## WORK TO COMPLETE
The reply should hold only the lines from the one with "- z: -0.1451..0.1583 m" through the end of the data, each given exactly.

## MATERIAL PROVIDED
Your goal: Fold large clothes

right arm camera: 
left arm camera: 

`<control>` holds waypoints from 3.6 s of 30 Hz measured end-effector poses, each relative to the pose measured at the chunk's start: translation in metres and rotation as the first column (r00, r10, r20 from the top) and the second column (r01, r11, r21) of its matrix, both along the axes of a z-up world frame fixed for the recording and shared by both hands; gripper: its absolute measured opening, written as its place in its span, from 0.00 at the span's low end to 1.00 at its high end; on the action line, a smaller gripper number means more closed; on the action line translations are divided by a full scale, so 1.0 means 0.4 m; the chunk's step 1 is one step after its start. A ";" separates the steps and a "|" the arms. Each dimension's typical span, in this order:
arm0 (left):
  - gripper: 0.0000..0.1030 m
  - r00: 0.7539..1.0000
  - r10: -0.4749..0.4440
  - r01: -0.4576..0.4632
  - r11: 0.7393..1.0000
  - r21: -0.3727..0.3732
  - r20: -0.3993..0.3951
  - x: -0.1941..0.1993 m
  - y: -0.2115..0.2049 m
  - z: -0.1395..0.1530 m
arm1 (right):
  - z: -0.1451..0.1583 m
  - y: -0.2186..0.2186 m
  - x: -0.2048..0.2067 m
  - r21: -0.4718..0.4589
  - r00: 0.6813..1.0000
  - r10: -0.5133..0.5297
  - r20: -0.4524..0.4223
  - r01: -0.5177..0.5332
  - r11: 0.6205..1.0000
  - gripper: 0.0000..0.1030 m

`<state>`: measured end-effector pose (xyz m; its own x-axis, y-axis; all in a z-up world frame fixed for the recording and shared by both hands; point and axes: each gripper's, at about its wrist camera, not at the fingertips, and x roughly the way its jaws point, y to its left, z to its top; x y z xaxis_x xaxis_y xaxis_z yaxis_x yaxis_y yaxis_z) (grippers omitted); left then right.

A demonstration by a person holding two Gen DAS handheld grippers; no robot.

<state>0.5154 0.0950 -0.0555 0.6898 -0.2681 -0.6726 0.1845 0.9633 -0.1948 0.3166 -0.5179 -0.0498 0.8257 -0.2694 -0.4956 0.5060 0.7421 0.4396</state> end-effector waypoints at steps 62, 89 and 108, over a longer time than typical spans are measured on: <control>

## ANSWER AREA
  - z: -0.1451..0.1583 m
  - y: -0.2186..0.2186 m
  - x: -0.2048..0.2067 m
  - r21: -0.4718..0.4589
  - r00: 0.6813..1.0000
  - r10: -0.5133..0.5297
  - r20: -0.4524..0.4223
  - r01: -0.5177..0.5332
  - r11: 0.6205..1.0000
  - gripper: 0.0000..0.1030 m

`<state>`: measured end-effector pose (xyz m; its own x-axis, y-axis; all in a z-up world frame fixed for the recording and shared by both hands; point and axes: each gripper's, at about its wrist camera, not at the fingertips, and x roughly the way its jaws point, y to its left, z to its top; x y z xaxis_x xaxis_y xaxis_z yaxis_x yaxis_y yaxis_z) (grippers omitted); left then right.

A demonstration by a person holding two Gen DAS handheld grippers; no robot.

<state>0.5154 0.0950 -0.0555 0.6898 -0.2681 -0.6726 0.1845 0.9633 -0.1948 0.3166 -0.5179 -0.0498 0.8257 -0.2694 -0.4956 0.5060 0.7421 0.4396</state> end-effector waypoints at steps 62, 89 and 108, over a longer time than typical spans are measured on: <control>

The work on this exercise has been finished.